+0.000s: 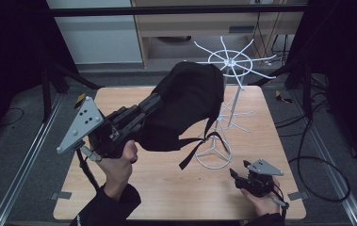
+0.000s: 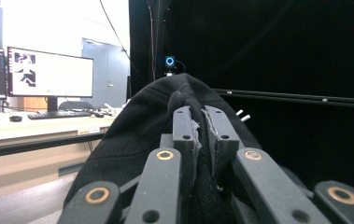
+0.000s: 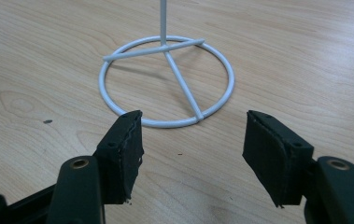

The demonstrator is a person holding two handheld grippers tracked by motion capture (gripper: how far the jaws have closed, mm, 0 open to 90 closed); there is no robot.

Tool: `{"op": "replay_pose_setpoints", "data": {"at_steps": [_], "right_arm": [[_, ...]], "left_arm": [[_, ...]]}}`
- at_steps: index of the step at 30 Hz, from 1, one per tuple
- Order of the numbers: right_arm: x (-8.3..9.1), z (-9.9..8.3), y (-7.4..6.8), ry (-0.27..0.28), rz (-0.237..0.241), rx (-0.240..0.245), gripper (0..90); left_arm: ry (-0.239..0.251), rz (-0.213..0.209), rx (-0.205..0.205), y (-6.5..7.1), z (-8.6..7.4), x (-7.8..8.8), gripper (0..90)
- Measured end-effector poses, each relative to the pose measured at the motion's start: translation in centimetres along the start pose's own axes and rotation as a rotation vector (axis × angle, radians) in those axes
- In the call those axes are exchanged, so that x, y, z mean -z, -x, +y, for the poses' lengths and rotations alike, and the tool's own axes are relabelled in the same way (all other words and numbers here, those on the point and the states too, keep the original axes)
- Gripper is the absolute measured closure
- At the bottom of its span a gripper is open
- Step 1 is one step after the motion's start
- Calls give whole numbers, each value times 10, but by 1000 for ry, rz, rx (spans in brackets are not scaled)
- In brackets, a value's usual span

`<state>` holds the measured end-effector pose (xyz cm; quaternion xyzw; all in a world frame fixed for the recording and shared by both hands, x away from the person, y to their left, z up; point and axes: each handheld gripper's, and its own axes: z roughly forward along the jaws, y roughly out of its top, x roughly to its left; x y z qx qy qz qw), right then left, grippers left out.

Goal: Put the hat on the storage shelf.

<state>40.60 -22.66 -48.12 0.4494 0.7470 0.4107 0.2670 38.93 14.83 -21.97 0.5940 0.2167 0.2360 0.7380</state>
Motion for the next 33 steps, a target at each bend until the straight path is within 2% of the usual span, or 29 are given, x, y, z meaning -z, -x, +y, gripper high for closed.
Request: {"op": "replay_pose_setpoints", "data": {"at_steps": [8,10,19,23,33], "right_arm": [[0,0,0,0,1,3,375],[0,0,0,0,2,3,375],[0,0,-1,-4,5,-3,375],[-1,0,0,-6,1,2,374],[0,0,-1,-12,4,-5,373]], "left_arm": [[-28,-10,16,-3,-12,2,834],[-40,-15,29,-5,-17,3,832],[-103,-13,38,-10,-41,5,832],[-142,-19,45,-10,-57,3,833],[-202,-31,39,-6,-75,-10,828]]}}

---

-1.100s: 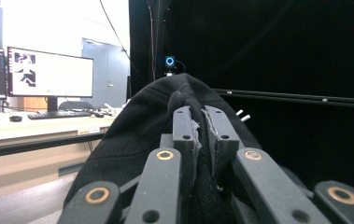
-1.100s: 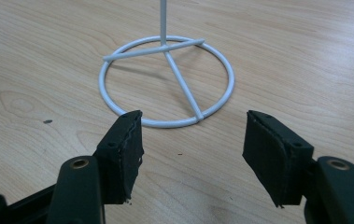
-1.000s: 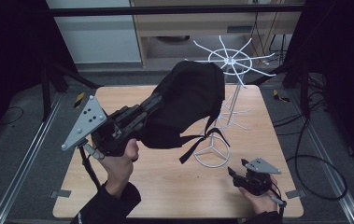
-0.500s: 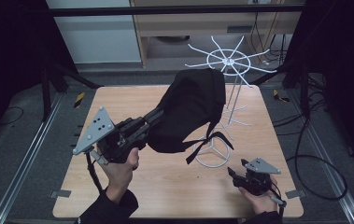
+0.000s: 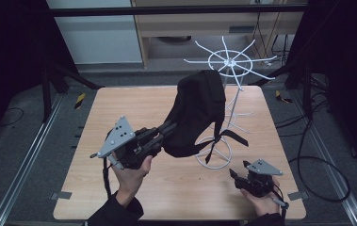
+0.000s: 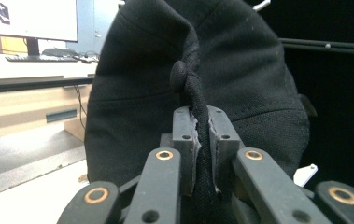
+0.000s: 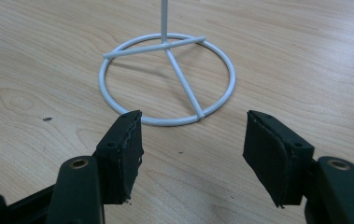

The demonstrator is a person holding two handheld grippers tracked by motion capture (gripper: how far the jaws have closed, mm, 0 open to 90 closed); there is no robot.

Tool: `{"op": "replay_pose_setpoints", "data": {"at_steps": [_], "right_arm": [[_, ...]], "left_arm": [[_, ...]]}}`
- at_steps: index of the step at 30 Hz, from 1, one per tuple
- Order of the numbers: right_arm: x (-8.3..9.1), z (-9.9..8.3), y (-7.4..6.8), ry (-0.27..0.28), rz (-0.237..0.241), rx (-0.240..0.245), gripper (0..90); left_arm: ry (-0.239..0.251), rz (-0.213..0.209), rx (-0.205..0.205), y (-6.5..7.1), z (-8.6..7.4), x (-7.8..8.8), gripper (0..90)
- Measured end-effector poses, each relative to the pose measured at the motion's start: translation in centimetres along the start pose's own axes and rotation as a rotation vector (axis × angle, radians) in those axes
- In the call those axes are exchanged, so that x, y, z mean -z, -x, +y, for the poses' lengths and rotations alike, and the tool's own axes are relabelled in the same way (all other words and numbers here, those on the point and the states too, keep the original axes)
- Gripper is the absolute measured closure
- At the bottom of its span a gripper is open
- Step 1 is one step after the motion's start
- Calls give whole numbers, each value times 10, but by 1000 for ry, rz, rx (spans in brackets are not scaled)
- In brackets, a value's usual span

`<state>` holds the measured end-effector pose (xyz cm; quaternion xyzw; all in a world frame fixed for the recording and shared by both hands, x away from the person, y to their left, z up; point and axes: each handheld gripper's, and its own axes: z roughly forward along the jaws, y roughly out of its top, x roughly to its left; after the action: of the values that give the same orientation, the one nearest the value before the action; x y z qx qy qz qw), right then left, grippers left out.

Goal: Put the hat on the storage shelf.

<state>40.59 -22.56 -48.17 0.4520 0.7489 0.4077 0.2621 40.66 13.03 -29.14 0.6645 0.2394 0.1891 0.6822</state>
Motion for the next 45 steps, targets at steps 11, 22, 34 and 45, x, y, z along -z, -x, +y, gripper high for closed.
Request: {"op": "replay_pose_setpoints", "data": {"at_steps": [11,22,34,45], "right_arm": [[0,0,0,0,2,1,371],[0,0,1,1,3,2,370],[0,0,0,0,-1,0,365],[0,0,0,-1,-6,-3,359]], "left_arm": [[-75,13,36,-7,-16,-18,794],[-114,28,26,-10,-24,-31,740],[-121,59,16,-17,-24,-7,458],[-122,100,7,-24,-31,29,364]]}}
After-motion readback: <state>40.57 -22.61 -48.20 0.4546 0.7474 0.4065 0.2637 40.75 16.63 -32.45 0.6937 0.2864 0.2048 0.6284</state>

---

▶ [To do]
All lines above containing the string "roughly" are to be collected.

▶ [Expected answer]
`<state>` holds the measured end-effector pose (xyz cm; quaternion xyzw; all in a world frame fixed for the recording and shared by both hands, x away from the person, y to their left, z up; point and axes: each handheld gripper's, and its own axes: z roughly forward along the jaws, y roughly out of its top, x roughly to its left; x y z qx qy qz qw), right then left, grippers left out.
`<state>` holds the measured end-effector pose (xyz cm; quaternion xyzw; all in a world frame fixed for the recording and shared by both hands, x away from the person, y to their left, z up; point and axes: each handheld gripper's, and its own axes: z roughly forward along the jaws, y roughly out of its top, x roughly to its left; after the action: of the values that give the same orientation, the one nearest the value before the action; x y z qx qy qz qw), right then left, grippers left out.

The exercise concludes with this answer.